金融用語辞典
更新日:20151125

有価証券の保護預り

 ゆうかしょうけんのほごあずかり
 有価証券の保護預りとは、金融商品取引業者や登録金融機関が顧客から有価証券を預かり保管することをいいます。保護預りする有価証券の保管方法には「混蔵保管」と「個別保管(債券の場合は特定保管)」があります。混蔵保管とは、同一銘柄の有価証券を他の顧客の寄託分と混合して保管することをいいますが、混蔵保管する場合は、あらかじめ保護預り約款の中で顧客の同意を得ておく必要があります。個別保管(特定保管)とは、預かった有価証券の記号・番号を特定して保管する方法で、返還時には寄託された有価証券を返す必要があります。

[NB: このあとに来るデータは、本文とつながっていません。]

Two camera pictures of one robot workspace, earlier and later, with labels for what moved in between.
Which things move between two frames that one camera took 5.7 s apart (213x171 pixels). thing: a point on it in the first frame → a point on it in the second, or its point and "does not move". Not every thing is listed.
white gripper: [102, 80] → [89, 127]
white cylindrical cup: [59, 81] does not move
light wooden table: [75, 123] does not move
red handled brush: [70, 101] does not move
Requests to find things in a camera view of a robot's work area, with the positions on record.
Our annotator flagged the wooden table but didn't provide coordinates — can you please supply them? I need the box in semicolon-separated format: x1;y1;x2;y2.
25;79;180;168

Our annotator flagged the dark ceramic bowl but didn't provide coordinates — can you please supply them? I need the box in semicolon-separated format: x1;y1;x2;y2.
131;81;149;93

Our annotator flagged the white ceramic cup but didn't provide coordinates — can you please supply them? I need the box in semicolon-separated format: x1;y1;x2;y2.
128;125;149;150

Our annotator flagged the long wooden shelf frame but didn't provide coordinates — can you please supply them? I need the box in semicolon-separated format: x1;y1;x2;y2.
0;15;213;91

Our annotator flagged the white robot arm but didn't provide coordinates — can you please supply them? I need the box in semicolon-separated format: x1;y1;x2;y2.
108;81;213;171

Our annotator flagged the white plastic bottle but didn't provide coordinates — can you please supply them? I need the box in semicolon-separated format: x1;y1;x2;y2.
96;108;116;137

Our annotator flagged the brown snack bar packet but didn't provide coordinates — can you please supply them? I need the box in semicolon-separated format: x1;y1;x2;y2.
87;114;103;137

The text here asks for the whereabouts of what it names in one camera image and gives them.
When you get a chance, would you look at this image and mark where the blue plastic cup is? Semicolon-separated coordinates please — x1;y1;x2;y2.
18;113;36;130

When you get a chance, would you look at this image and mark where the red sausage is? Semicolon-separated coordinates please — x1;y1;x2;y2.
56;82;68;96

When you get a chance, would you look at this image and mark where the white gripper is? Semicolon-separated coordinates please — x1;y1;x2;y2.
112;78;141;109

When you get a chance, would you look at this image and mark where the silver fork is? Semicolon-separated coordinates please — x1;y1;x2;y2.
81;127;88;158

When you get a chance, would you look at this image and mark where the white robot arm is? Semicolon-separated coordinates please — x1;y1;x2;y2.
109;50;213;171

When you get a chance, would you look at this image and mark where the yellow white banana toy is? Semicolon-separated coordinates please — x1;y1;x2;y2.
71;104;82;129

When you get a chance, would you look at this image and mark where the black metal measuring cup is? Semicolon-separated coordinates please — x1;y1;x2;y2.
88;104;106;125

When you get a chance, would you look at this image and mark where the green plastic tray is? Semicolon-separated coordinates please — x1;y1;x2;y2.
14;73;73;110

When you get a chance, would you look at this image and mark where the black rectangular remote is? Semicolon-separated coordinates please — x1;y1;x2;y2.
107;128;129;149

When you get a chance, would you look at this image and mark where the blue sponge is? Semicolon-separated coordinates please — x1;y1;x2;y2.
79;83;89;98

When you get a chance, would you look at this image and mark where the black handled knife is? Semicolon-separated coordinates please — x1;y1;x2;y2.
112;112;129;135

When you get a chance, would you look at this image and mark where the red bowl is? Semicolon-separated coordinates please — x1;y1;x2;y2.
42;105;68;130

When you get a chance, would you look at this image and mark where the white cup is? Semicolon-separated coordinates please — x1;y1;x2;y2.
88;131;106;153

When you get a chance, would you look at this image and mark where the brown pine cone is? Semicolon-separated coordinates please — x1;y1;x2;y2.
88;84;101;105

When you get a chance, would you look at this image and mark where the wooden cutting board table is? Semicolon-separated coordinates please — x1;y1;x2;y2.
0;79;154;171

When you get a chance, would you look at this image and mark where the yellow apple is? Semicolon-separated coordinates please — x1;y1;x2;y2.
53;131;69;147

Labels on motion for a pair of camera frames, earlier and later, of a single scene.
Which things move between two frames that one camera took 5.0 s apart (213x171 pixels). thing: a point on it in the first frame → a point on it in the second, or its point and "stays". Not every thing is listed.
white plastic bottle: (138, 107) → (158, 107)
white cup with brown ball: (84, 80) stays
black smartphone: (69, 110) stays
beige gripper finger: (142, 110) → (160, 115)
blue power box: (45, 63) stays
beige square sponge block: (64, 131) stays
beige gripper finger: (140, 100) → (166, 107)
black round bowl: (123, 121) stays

保護預りした有価証券が振替決済に係るものである場合は、証券保管振替機構が定める方法で、それ以外のものであるときは証券取引所(金融商品取引所)および日本証券決済が定める方法で、国債については日本銀行が定める方法で保管することになっています。なお、金融商品取引業者や登録金融機関は預かった有価証券を自己資産とは別に管理しなければなりません。また、有価証券の保護預りをする場合、原則として保護預り契約を結ばなければなりませんが、累積投資契約やマル優制度の適用を受ける有価証券などは保護預り契約を結ぶ必要はありません。保護預り契約を締結した場合、保護預り口座を設定し、保護預り有価証券の保管、出納はすべてこの口座で処理し、その場合、金融商品取引業者等は、所定の口座管理料を徴収します。